**Work to complete:**
Transcribe the tail of the listing: start at the line containing "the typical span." and stop after the last line, keeping every character as is and adding nothing.

----- Collected data -----

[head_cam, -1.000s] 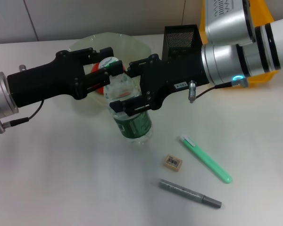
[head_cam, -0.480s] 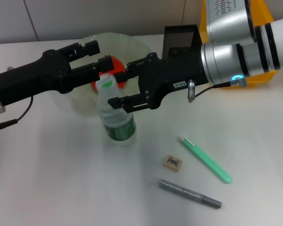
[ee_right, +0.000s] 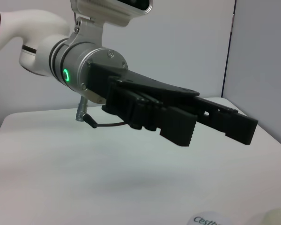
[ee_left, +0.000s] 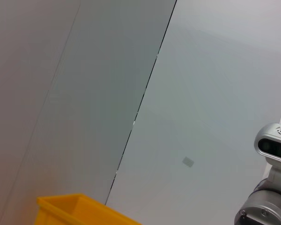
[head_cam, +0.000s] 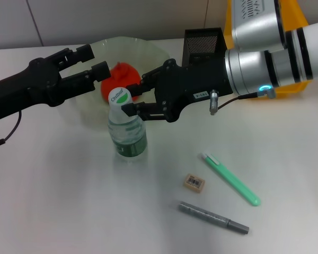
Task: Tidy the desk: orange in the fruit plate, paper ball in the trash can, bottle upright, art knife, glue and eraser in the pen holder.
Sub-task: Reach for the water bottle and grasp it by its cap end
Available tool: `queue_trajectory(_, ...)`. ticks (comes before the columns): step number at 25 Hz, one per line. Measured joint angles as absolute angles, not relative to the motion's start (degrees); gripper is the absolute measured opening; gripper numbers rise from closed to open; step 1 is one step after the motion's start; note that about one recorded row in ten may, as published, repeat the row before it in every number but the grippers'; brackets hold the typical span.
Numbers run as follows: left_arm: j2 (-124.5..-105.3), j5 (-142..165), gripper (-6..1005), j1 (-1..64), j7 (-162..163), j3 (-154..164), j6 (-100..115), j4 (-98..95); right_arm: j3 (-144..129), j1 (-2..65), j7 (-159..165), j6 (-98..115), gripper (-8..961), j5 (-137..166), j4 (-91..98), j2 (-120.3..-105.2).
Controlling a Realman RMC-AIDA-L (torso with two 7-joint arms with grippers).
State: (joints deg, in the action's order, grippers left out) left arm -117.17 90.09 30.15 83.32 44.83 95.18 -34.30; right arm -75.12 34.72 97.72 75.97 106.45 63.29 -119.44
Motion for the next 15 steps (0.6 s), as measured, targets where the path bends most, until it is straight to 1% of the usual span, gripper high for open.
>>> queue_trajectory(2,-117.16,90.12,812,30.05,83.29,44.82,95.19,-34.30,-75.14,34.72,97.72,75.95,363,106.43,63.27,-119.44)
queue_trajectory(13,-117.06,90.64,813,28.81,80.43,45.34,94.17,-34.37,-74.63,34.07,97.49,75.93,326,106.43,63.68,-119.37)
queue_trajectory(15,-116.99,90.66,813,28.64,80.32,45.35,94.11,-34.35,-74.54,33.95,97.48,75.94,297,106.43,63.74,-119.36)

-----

**Output for this task:**
Available tool: `queue_trajectory(_, ...)`. ticks (comes before the columns): step number at 25 Hz, one per line. Measured joint angles as absolute angles, not relative to the motion's start (degrees); gripper is the absolute measured opening; gripper numbers rise from closed to open; step 1 is one step after the motion's start; note that about one recorded row in ten may, as published, repeat the row before it in every number but the grippers'; brackets hold the typical span.
Numbers run as follows: left_arm: j2 (-124.5..-105.3), j5 (-142..165), gripper (-6..1005), j1 (-1..64), j7 (-162..163), j3 (-154..164), j6 (-100..115), j4 (-98..95); right_arm: j3 (-144..129), j1 (-2..65), j7 (-159..165), j6 (-98..115), gripper (-8..961), j5 (-137..166), j4 (-91..98), j2 (-120.3..-105.2).
Controlling a Realman RMC-AIDA-L (torso with two 7-joint arms with grippers).
State: (joints deg, in the action's order, grippers left out) left arm -117.17 90.09 30.15 83.32 44.83 95.18 -34.30; right arm -75.12 34.72 97.72 75.97 106.45 63.29 -119.44
Motion for the next 15 steps (0.6 s), as measured, targets where the path bends most, until it is straight to 1% of the usual span, gripper high for open.
>>> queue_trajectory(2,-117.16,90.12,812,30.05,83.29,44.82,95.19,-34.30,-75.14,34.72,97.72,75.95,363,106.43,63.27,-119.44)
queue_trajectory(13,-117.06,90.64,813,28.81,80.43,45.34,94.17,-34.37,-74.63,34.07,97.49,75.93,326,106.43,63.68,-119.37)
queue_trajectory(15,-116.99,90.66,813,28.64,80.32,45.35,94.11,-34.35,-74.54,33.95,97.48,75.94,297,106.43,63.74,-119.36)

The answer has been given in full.